The courtroom’s case administration order, agreed to by the events, is a singular one.  See In re Biozorb Machine Prods. Liab. Litig., 1:23-cv-10599-ADB, Dkt. 11 (D. Mass. Apr. 25, 2023).  The primary part is targeted on the realized middleman rule, permitting a core set of doc discovery, depositions of the plaintiffs and the implanting physicians, and abstract judgment motions on the realized middleman rule.  Waves of circumstances had been chosen to proceed by means of this course of.  This case was one of many first 4 bellwether trial plaintiffs, with Colorado supplying the relevant substantive regulation. We’ve got reported on different circumstances within the group right here and right here.
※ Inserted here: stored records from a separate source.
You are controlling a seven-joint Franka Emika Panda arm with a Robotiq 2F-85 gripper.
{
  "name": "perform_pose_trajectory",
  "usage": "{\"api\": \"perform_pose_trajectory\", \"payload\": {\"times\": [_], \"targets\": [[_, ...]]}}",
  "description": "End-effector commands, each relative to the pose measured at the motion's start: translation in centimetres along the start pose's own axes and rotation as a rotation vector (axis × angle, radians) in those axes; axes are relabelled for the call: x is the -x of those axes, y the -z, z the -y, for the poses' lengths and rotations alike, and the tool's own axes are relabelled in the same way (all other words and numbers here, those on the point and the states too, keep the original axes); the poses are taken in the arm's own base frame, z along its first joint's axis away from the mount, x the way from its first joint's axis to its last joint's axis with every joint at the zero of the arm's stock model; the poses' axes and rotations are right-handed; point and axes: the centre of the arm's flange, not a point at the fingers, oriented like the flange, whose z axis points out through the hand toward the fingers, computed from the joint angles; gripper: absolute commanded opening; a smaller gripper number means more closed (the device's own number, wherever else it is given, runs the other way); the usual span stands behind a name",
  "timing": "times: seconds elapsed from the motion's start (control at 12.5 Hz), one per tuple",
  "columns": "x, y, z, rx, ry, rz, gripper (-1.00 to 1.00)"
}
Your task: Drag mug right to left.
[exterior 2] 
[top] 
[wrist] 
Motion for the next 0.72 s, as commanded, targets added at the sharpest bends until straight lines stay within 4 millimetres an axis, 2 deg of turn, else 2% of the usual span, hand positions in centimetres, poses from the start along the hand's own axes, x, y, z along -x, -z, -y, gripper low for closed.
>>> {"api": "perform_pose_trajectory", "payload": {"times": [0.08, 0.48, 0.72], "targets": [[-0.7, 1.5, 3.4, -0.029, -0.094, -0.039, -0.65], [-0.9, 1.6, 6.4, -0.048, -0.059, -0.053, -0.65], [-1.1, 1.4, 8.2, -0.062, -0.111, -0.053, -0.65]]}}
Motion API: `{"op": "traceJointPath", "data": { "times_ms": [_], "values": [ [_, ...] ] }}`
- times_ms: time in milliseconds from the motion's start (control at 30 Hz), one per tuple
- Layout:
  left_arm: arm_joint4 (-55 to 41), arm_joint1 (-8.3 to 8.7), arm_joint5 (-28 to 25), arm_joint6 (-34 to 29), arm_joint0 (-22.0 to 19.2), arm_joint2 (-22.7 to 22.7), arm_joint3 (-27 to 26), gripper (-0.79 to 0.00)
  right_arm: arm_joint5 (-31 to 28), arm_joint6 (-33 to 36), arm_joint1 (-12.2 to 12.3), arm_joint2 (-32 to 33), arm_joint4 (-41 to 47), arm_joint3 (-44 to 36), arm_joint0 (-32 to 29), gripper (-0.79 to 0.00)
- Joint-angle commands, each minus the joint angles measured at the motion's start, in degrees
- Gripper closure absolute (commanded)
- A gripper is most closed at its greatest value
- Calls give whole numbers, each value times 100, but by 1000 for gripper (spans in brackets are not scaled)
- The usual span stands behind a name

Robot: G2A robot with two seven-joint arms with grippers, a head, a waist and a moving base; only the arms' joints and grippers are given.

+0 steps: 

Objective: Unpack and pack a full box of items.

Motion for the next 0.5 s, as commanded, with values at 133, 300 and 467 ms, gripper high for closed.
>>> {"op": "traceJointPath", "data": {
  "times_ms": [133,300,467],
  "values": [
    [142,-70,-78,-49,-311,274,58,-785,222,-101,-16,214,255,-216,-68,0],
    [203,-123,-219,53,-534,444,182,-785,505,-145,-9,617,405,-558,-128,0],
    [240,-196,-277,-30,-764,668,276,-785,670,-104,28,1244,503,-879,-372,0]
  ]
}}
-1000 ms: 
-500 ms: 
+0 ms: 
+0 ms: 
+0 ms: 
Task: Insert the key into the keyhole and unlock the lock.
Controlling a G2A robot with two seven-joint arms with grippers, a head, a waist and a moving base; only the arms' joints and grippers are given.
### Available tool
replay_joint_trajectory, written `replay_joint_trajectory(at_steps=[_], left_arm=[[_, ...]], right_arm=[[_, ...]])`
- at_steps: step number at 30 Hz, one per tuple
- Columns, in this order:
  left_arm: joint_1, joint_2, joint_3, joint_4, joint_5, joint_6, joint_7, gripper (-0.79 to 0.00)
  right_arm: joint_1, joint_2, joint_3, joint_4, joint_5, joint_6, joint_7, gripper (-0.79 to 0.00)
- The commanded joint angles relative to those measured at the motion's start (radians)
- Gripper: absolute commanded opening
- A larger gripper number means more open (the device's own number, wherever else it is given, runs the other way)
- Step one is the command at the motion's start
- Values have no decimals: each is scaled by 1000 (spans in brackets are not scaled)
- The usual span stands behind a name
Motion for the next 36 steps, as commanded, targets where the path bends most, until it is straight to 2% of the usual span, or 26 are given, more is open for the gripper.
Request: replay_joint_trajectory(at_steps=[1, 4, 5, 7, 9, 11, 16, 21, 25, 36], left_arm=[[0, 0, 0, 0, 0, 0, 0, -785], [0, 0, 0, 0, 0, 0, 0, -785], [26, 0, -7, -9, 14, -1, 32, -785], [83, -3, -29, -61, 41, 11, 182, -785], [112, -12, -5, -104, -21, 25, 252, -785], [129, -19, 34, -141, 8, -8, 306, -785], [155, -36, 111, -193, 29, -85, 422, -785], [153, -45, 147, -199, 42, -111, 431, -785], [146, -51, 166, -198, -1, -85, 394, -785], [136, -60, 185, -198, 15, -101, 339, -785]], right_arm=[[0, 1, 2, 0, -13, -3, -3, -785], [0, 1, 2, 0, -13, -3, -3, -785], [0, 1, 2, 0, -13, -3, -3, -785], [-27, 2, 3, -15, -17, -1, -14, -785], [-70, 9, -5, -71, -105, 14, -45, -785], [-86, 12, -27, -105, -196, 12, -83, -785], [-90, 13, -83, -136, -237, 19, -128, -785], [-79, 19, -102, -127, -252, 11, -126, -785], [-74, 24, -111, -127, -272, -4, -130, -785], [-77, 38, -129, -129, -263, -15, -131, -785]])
Within the case at bar, the implanting doctor testified that she stands by her determination to make use of the BioZorb for the plaintiff (she additionally didn’t imagine that the Plaintiff’s alleged accidents of ache and fibrosis had been associated to the BioZorb).  Any such testimony ought to, after all, end in abstract judgment on failure to warn.

To attempt to keep away from abstract judgment, Plaintiff deployed a few ways that typically lead courts astray. This courtroom stayed on track. 

First, Plaintiff did not ask the proper causation questions. Whether or not they did it intentionally we are able to’t say, however actually plaintiffs’ counsel typically do.  The right failure to warn causation inquiry is “whether or not a stronger warning would have modified [the implanter’s] determination to make use of the BioZorb.” 2025 WL 509834 at *4.  However Plaintiff’s counsel requested no such factor.  As a substitute, Plaintiff’s counsel “elicited testimony that Dr. Pomerenke was unaware of quite a lot of potential dangers related to the BioZorb.”  Id.  “Aha! Failure to warn causation!” says Plaintiff.  Not so quick.  Testimony that the physician didn’t know sure alleged dangers “can’t carry her burden at abstract judgment, because it says nothing concerning the important query on the difficulty of causation: that’s, what Dr. Pomerenke would have executed if she had identified of these dangers.”  Id. (emphasis the courtroom’s). 

Second, missing proof of causation, Plaintiff trotted out the heeding presumption.  However Colorado doesn’t acknowledge any such presumption. Somewhat, plaintiffs “should produce proof that [the implanting physician] wouldn’t have used the BioZorb had the producer supplied satisfactory warnings.”  Id. at *3.

Below the staged discovery order, the opposite claims might be determined later, so that is solely partial abstract judgment on failure to warn.  However up to now, this determination hits the mark.